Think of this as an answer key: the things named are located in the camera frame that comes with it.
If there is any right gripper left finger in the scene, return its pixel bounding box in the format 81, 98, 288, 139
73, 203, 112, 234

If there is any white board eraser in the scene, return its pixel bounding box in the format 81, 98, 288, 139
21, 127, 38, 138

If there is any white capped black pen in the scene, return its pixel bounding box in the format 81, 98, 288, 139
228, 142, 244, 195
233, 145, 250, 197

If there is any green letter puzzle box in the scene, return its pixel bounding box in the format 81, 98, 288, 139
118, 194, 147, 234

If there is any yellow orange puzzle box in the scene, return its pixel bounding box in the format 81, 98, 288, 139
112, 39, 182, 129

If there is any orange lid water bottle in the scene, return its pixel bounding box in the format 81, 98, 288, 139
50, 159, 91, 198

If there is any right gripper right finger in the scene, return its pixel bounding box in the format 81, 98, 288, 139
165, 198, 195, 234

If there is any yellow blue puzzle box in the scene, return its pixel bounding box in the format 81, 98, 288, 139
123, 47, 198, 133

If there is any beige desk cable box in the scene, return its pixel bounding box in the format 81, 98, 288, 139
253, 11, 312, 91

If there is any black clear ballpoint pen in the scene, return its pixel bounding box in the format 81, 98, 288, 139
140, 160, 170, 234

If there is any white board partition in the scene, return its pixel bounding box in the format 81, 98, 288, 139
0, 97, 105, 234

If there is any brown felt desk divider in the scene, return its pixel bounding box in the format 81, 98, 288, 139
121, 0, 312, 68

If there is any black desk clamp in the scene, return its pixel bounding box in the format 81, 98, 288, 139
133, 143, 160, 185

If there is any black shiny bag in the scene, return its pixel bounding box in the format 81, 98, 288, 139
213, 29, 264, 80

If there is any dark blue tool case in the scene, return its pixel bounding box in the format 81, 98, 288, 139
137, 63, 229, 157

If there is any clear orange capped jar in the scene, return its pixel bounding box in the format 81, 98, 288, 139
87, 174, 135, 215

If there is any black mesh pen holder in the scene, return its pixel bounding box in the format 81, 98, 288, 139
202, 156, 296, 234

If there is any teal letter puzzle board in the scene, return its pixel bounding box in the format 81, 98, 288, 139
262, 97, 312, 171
┄┄┄┄┄┄┄┄┄┄┄┄┄┄┄┄┄┄┄┄
◆ **Required action**: Give back the entire listing exactly as it was written.

◆ **Written answer**:
Think of this as an answer key: the things named are located in the camera frame that comes with it.
If there is any right gripper left finger in the scene, return its pixel bounding box in the format 81, 98, 288, 139
73, 203, 112, 234

If there is any white board eraser in the scene, return its pixel bounding box in the format 81, 98, 288, 139
21, 127, 38, 138

If there is any white capped black pen in the scene, return its pixel bounding box in the format 81, 98, 288, 139
228, 142, 244, 195
233, 145, 250, 197

If there is any green letter puzzle box in the scene, return its pixel bounding box in the format 81, 98, 288, 139
118, 194, 147, 234

If there is any yellow orange puzzle box in the scene, return its pixel bounding box in the format 81, 98, 288, 139
112, 39, 182, 129

If there is any orange lid water bottle in the scene, return its pixel bounding box in the format 81, 98, 288, 139
50, 159, 91, 198

If there is any right gripper right finger in the scene, return its pixel bounding box in the format 81, 98, 288, 139
165, 198, 195, 234

If there is any yellow blue puzzle box in the scene, return its pixel bounding box in the format 81, 98, 288, 139
123, 47, 198, 133

If there is any beige desk cable box in the scene, return its pixel bounding box in the format 81, 98, 288, 139
253, 11, 312, 91

If there is any black clear ballpoint pen in the scene, return its pixel bounding box in the format 81, 98, 288, 139
140, 160, 170, 234

If there is any white board partition in the scene, return its pixel bounding box in the format 81, 98, 288, 139
0, 97, 105, 234

If there is any brown felt desk divider in the scene, return its pixel bounding box in the format 81, 98, 288, 139
121, 0, 312, 68

If there is any black desk clamp in the scene, return its pixel bounding box in the format 81, 98, 288, 139
133, 143, 160, 185

If there is any black shiny bag in the scene, return its pixel bounding box in the format 81, 98, 288, 139
213, 29, 264, 80

If there is any dark blue tool case in the scene, return its pixel bounding box in the format 81, 98, 288, 139
137, 63, 229, 157

If there is any clear orange capped jar in the scene, return its pixel bounding box in the format 81, 98, 288, 139
87, 174, 135, 215

If there is any black mesh pen holder in the scene, return its pixel bounding box in the format 81, 98, 288, 139
202, 156, 296, 234

If there is any teal letter puzzle board in the scene, return its pixel bounding box in the format 81, 98, 288, 139
262, 97, 312, 171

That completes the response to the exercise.